[Stored dataset items]
* * * * *
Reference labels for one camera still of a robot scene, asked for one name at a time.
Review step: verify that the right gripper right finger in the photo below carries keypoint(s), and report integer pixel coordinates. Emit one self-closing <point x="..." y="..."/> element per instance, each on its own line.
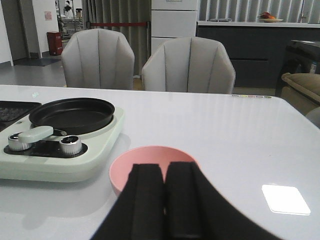
<point x="195" y="210"/>

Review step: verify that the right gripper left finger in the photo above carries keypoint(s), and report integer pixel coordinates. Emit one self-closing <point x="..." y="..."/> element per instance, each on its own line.
<point x="138" y="213"/>

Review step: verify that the pink bowl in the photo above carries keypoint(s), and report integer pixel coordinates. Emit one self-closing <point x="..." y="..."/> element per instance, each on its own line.
<point x="121" y="167"/>

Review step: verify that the right silver control knob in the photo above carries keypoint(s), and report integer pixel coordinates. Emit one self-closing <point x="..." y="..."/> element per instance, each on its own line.
<point x="70" y="145"/>

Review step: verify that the silver control knob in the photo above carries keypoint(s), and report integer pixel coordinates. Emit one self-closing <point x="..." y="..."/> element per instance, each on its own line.
<point x="15" y="145"/>
<point x="70" y="145"/>

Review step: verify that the black round frying pan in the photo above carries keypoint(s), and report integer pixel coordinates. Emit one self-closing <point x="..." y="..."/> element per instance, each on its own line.
<point x="74" y="116"/>

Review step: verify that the left silver control knob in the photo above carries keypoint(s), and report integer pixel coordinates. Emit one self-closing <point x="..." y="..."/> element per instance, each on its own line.
<point x="15" y="145"/>

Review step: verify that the right grey chair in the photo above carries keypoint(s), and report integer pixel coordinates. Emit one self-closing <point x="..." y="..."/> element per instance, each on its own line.
<point x="190" y="65"/>

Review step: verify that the grey chair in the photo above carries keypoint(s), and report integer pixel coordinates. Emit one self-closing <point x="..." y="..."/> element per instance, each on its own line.
<point x="98" y="59"/>
<point x="190" y="65"/>

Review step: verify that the left grey chair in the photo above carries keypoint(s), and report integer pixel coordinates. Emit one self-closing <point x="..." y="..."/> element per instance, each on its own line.
<point x="98" y="59"/>

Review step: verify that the beige cushion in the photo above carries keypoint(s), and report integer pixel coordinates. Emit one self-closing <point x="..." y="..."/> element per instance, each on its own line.
<point x="301" y="90"/>

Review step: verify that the dark grey counter cabinet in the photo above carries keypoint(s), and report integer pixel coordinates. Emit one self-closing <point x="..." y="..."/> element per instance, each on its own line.
<point x="257" y="49"/>

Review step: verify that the red barrier belt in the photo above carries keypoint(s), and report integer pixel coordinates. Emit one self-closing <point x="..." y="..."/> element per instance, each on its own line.
<point x="118" y="24"/>

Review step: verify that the white refrigerator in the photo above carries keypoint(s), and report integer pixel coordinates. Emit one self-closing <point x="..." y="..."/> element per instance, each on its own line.
<point x="172" y="19"/>

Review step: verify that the red bin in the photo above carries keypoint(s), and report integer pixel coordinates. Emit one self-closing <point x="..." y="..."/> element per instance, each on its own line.
<point x="55" y="46"/>

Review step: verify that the fruit plate on counter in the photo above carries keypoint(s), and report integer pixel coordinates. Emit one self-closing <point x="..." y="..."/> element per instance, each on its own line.
<point x="266" y="17"/>
* * * * *
(ASSIGNED TASK):
Repeat only the tail of the entries, exactly: the line containing "Review step: verify that the red bin" and every line after it, to the end.

(ANSWER TO THE PROBLEM):
Review step: verify that the red bin in the photo above carries keypoint(s), and report integer pixel coordinates. Emit one self-closing <point x="..." y="..."/> element per instance, each on its own line.
<point x="55" y="46"/>

Review step: verify that the fruit plate on counter in the photo above carries keypoint(s), and report integer pixel coordinates. Emit one self-closing <point x="..." y="..."/> element per instance, each on its own line.
<point x="266" y="17"/>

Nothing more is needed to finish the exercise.